▸ **Your instructions**
Lines holding the word "target" in the following material must be counted; give only the resulting number.

▸ **Data to use**
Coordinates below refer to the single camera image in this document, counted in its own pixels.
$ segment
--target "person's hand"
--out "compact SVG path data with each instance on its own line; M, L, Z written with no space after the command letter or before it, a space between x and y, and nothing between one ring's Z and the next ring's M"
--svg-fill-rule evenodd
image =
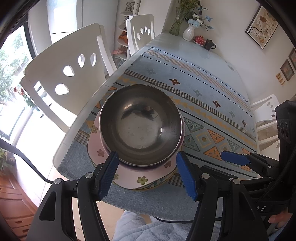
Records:
M285 210L281 211L279 214L270 216L270 218L268 219L268 222L278 223L276 227L281 228L282 226L285 225L285 223L289 221L292 215L293 215L292 213L288 213L288 208L286 208Z

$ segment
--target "stainless steel bowl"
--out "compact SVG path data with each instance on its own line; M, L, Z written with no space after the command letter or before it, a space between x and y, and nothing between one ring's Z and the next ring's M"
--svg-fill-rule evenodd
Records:
M109 151L129 165L148 167L168 159L179 147L183 127L174 102L149 85L114 92L100 113L100 130Z

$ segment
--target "glass vase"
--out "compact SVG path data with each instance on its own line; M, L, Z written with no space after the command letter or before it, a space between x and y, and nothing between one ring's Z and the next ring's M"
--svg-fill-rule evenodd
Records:
M187 16L189 11L190 10L184 10L177 7L175 21L169 31L170 34L173 34L176 36L179 35L181 24L183 23L184 18Z

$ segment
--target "blue gripper pad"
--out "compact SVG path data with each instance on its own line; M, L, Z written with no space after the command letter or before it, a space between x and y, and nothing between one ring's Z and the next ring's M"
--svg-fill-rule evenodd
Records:
M250 163L247 155L241 155L230 151L222 151L220 156L223 161L231 162L241 166L245 166Z
M98 173L98 178L101 176L101 178L99 179L100 183L99 183L99 192L98 192L98 196L100 197L100 199L102 199L108 194L114 175L118 168L118 164L119 164L118 154L117 152L112 151L109 154L104 165L102 166L100 172Z
M196 183L180 152L177 154L177 167L188 196L192 197L192 199L195 201L198 197L196 192Z

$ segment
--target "framed painting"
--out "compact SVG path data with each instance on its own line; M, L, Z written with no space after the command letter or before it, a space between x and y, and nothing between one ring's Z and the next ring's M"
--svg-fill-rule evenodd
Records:
M296 50L293 48L291 53L289 54L289 59L291 60L291 63L293 64L294 68L296 69Z
M263 49L278 25L276 19L260 5L246 33Z
M284 74L285 78L287 79L287 81L289 81L289 79L291 79L292 76L294 75L294 70L292 69L292 66L289 63L289 60L287 60L287 59L284 62L284 64L282 65L281 71L283 72L283 74Z

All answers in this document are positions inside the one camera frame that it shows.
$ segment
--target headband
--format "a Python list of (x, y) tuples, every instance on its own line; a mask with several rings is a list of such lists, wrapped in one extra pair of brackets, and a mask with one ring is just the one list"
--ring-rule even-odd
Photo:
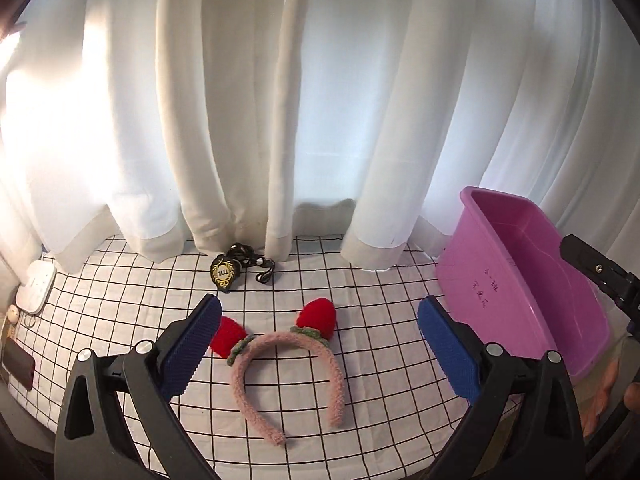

▸ **Response**
6